§ **Work required**
Please restate the data word for word, in full.

§ **Supplied information**
*** Begin section ***

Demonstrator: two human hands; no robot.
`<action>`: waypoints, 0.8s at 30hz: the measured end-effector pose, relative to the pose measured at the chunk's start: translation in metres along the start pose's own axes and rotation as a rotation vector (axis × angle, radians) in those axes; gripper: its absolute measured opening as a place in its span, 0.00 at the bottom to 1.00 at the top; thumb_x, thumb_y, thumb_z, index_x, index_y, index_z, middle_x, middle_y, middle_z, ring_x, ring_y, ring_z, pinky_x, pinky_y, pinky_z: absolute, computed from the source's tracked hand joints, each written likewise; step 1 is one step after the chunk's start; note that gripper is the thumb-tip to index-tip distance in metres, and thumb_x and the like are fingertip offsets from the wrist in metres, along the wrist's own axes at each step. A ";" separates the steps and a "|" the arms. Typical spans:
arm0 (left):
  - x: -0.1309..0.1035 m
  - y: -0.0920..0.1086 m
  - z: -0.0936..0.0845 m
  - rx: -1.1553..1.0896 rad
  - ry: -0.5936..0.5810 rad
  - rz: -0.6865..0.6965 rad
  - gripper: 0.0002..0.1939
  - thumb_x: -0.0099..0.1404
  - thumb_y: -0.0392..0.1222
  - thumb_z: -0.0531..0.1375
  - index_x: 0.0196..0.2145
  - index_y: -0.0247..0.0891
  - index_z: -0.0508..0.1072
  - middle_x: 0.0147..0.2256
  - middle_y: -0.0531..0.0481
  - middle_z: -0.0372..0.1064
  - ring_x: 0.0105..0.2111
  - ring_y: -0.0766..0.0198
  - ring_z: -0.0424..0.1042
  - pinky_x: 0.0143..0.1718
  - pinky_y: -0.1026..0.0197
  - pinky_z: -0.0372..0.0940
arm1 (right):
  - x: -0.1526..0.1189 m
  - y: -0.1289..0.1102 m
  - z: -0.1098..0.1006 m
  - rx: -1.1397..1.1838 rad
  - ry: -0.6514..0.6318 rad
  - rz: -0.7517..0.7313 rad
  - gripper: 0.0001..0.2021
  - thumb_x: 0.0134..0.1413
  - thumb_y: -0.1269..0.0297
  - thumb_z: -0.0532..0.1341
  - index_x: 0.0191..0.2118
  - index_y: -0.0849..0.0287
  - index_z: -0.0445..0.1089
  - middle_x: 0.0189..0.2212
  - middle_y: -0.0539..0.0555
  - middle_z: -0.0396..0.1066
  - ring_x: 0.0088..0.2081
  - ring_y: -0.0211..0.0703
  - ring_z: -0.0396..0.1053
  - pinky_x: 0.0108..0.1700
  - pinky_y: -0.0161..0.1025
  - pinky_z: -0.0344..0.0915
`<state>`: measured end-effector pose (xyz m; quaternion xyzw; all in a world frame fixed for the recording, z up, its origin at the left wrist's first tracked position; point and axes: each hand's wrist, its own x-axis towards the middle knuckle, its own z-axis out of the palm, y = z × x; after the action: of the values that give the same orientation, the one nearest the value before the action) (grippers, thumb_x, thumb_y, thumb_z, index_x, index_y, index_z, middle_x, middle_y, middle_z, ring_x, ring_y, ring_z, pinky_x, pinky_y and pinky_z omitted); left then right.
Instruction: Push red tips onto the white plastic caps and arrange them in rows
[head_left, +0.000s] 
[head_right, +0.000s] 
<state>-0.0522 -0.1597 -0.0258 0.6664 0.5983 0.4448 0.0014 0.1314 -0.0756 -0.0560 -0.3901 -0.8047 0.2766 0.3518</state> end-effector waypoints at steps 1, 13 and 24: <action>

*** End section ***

§ **Answer for this exercise**
Demonstrator: two human hands; no robot.
`<action>`: waypoints, 0.8s at 30hz: the measured end-effector pose, relative to the pose measured at the chunk's start: translation in metres along the start pose's own axes and rotation as a rotation vector (axis × angle, radians) in those axes; gripper: its absolute measured opening as a place in its span, 0.00 at the bottom to 1.00 at the top; thumb_x, thumb_y, thumb_z, index_x, index_y, index_z, middle_x, middle_y, middle_z, ring_x, ring_y, ring_z, pinky_x, pinky_y, pinky_z: absolute, computed from the source's tracked hand joints, each written likewise; step 1 is one step after the chunk's start; note that gripper is the thumb-tip to index-tip distance in metres, and thumb_x and the like are fingertip offsets from the wrist in metres, along the wrist's own axes at each step. A ";" separates the steps and a "|" the arms. Typical spans:
arm0 (left):
  - x: -0.1309..0.1035 m
  - y: -0.0920..0.1086 m
  - z: -0.0936..0.0845 m
  - rx: -1.1553..1.0896 rad
  - ry: -0.5936..0.5810 rad
  - rz: -0.6865..0.6965 rad
  - gripper: 0.0002..0.1939
  - thumb_x: -0.0099..0.1404
  - thumb_y: -0.0392..0.1222
  - thumb_z: -0.0531..0.1375
  - index_x: 0.0196..0.2145
  - index_y: -0.0247..0.0891
  - index_z: -0.0508..0.1072
  - middle_x: 0.0147..0.2256
  - middle_y: -0.0531..0.0481
  - middle_z: -0.0372..0.1064
  - ring_x: 0.0105..0.2111
  - ring_y: -0.0766..0.0198
  - ring_z: -0.0424..0.1042
  - pinky_x: 0.0143..0.1718
  - pinky_y: -0.1026..0.0197
  - pinky_z: -0.0372..0.0940
arm1 (right):
  - x: -0.1526..0.1189 m
  - y: -0.1289..0.1102 m
  - z: -0.1098..0.1006 m
  - rx: -1.1397..1.1838 rad
  - ry: -0.6514..0.6318 rad
  - rz: -0.7517..0.7313 rad
  - gripper: 0.0001..0.2021
  - thumb_x: 0.0134..0.1413
  - thumb_y: -0.1269..0.0297
  - thumb_z: -0.0532..0.1341
  - index_x: 0.0191..0.2118
  - index_y: -0.0849..0.0287
  - index_z: -0.0445..0.1089
  - middle_x: 0.0189..0.2212
  - middle_y: -0.0539..0.0555
  - middle_z: -0.0396..0.1066
  - ring_x: 0.0088..0.2081
  - ring_y: -0.0211..0.0703
  - ring_z: -0.0396..0.1053
  - pinky_x: 0.0108..0.1700
  - pinky_y: -0.0161..0.1025
  - pinky_z: -0.0344..0.0915
`<state>`: measured end-effector pose (xyz m; quaternion xyzw; all in a world frame fixed for the recording, z up, its origin at the left wrist's first tracked position; point and axes: each hand's wrist, its own x-axis towards the middle knuckle, its own z-axis out of the palm, y = z × x; after the action: of the values that give the same orientation, the one nearest the value before the action) (grippers, thumb_x, thumb_y, thumb_z, index_x, index_y, index_z, middle_x, middle_y, middle_z, ring_x, ring_y, ring_z, pinky_x, pinky_y and pinky_z omitted); left then right.
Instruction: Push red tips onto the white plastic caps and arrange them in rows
[head_left, +0.000s] 
[head_right, +0.000s] 
<state>-0.0522 -0.1597 -0.0258 0.6664 0.5983 0.4448 0.0014 0.1314 -0.0756 -0.0560 -0.3901 -0.8047 0.2766 0.3518</state> end-effector waypoints at steps 1, 13 and 24: <action>

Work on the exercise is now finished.